Размоченный чаем и окроплённый едким желудочным соком картофель бродил в кишечных хитросплетениях, томясь и расщепляясь, тепловым напряжением выдавливая в яблоках глаз тонкие полосы света, которые, протискиваясь наружу, переплетались с топлёным маслом фонарного света, образуя крепкую сеть: в ней сбивались, сталкивались, извращались оседающие клочки вечерней беседы. Огородное пугало с лицом Лимахина, пожирающее опухоли из-под осколков панцирей черепах, раздавленных земной корой и пластами асфальта, перемежающимися деревянными мостками. Чудесно исцелившийся Лимахин, завершающий коллекцию подшивок газетной вырезкой о своей смерти, не оставившей миру надежды на очищение. Маленький человек, вьющий гнездо из тетрадных листков, смоченных китовым жиром и исписанных бесконечными поэмами, непрерывное чтение которых способно продлить жизнь до нескольких миллионов лет. Атомы смерти, высыхающие и высыпающиеся в небытие из молекулярной оболочки предметов, на месте которых образуются дыры, сочащиеся гноем метафизического сладострастия. Чемоданы червей, щелями всасывающие творожистую грязь человеческого безразличия из внечемоданных пространств.

Оказавшись в непроглядной темноте своей комнаты, не снимая сапог и пальто, я вполз в гору тряпья, лежавшую на кровати, и сразу заснул.

Глубокой ночью, растревоженный скребущимся шумом, я потянулся, чтобы снять сапог и запустить его в сторону мышиной возни. Через окно пробивался свет от неожиданно ожившего уличного фонаря. Сняв сапог, я сел на кровати и стал поджидать ночную гостью. И вот что-то зашевелилось, выползая из-под кровати. Я замахнулся сапогом и готов был уже метнуть его в цель, как вдруг, разглядев свою мишень, попавшую в освещённую фонарём область пола, оторопел. Сапог выпал из моей руки. Из-под кровати выполз младенец.

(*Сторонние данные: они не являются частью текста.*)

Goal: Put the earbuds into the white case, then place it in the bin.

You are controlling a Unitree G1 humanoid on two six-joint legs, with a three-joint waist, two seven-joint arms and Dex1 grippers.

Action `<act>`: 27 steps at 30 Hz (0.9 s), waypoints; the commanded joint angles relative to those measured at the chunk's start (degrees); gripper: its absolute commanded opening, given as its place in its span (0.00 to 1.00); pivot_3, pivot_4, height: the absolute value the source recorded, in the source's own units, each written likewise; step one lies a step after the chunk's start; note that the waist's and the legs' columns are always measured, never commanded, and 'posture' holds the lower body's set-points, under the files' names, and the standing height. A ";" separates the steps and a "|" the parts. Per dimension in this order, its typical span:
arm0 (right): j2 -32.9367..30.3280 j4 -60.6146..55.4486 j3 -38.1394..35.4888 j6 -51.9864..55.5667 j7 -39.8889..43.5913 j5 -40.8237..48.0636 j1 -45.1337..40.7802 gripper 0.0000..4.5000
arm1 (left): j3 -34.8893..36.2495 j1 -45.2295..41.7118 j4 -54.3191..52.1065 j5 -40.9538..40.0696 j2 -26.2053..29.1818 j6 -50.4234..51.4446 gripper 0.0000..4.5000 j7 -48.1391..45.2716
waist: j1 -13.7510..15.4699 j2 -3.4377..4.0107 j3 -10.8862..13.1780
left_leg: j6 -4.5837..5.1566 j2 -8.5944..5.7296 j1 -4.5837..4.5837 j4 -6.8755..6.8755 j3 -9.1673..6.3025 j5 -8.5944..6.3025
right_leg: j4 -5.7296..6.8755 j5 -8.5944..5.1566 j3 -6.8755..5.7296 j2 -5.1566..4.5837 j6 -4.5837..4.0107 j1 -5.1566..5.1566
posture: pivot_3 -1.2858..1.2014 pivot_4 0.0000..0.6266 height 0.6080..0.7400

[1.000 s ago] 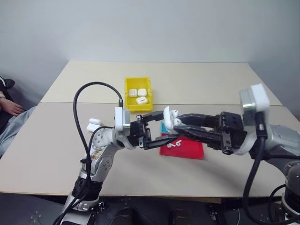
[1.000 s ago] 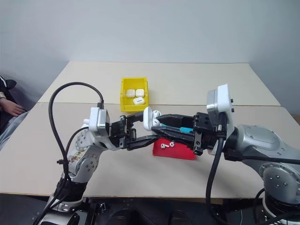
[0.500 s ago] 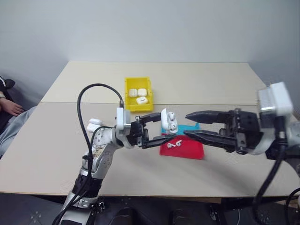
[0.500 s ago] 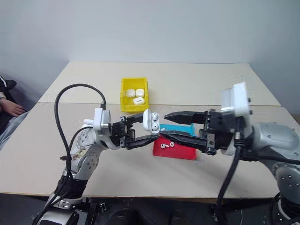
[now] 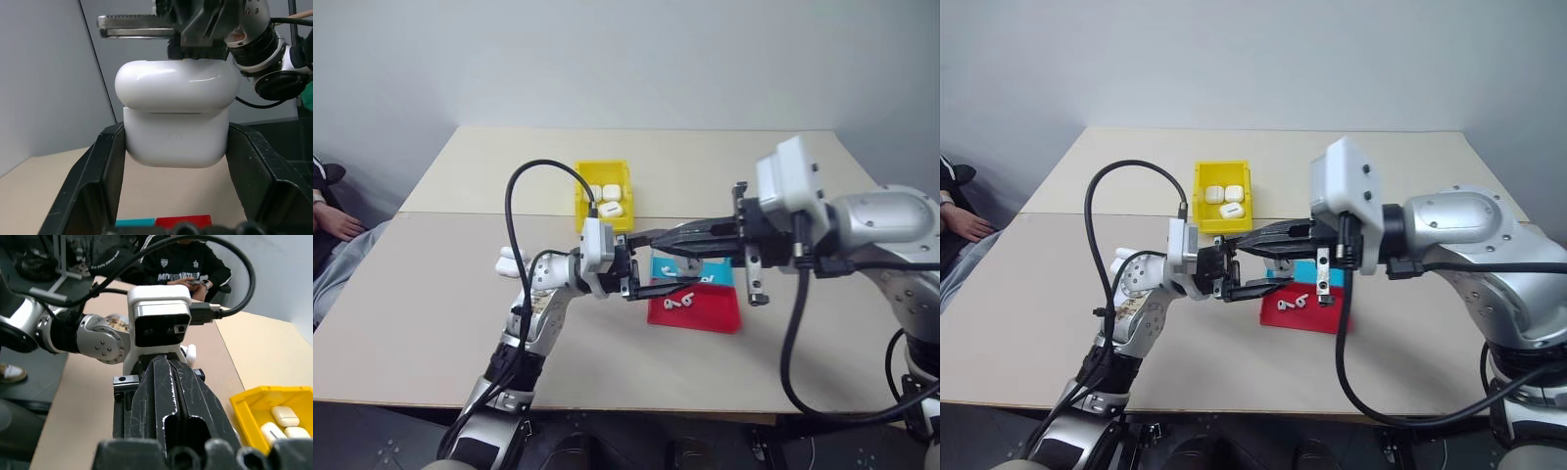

– Что же это такое? – я стал лихорадочно думать над тем, как ребёнок мог оказаться в моей комнате. Ведь я закрыл дверь, когда уходил. Наверное, прошмыгнул незаметно, когда я входил. Было темно – не уследишь. От кого он? Неужели от соседей? Да, конечно. Получили зарплату. Напились и уснули, а дверь забыли закрыть. Младенец и уполз. Зачем заводят детей? Зачем это не запретят? Зачем не издадут законы? Нужно отнести его назад, а то застудится. У меня не натоплено. Нужно дать ему хлеба.

Я нагнулся, чтобы поднять младенца и положить к себе на кровать. Но, приблизившись, я увидел его лицо. Младенец был мёртв. Его тельце посерело и покрылось трупными пятнами, на губах выступила и засохла пена, глаза были выгрызены мышами, на их месте зияли грязные окровавленные дыры. Я проснулся.